*Required action:*
Would you write out the whole listing below exactly as given?
........
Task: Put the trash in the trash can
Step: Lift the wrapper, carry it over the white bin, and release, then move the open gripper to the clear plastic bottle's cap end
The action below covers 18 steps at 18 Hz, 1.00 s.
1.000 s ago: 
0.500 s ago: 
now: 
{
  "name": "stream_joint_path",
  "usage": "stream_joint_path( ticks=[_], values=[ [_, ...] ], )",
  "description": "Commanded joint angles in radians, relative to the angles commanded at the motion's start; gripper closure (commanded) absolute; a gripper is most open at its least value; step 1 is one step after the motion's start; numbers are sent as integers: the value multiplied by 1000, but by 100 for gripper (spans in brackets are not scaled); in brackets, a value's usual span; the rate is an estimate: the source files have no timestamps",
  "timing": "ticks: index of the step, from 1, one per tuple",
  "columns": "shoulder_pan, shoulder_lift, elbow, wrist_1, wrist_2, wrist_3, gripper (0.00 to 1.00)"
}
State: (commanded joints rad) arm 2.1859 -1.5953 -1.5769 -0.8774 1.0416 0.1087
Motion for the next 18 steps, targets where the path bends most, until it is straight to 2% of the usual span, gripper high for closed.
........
*Task solution:*
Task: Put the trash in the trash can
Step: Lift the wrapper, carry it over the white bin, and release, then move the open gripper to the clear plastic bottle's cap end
The action below covers 18 steps at 18 Hz, 1.00 s.
1.000 s ago: 
0.500 s ago: 
now: 
{
  "name": "stream_joint_path",
  "usage": "stream_joint_path( ticks=[_], values=[ [_, ...] ], )",
  "description": "Commanded joint angles in radians, relative to the angles commanded at the motion's start; gripper closure (commanded) absolute; a gripper is most open at its least value; step 1 is one step after the motion's start; numbers are sent as integers: the value multiplied by 1000, but by 100 for gripper (spans in brackets are not scaled); in brackets, a value's usual span; the rate is an estimate: the source files have no timestamps",
  "timing": "ticks: index of the step, from 1, one per tuple",
  "columns": "shoulder_pan, shoulder_lift, elbow, wrist_1, wrist_2, wrist_3, gripper (0.00 to 1.00)"
}
State: (commanded joints rad) arm 2.1859 -1.5953 -1.5769 -0.8774 1.0416 0.1087
Motion for the next 18 steps, targets where the path bends most, until it is straight to 2% of the usual span, gripper high for closed.

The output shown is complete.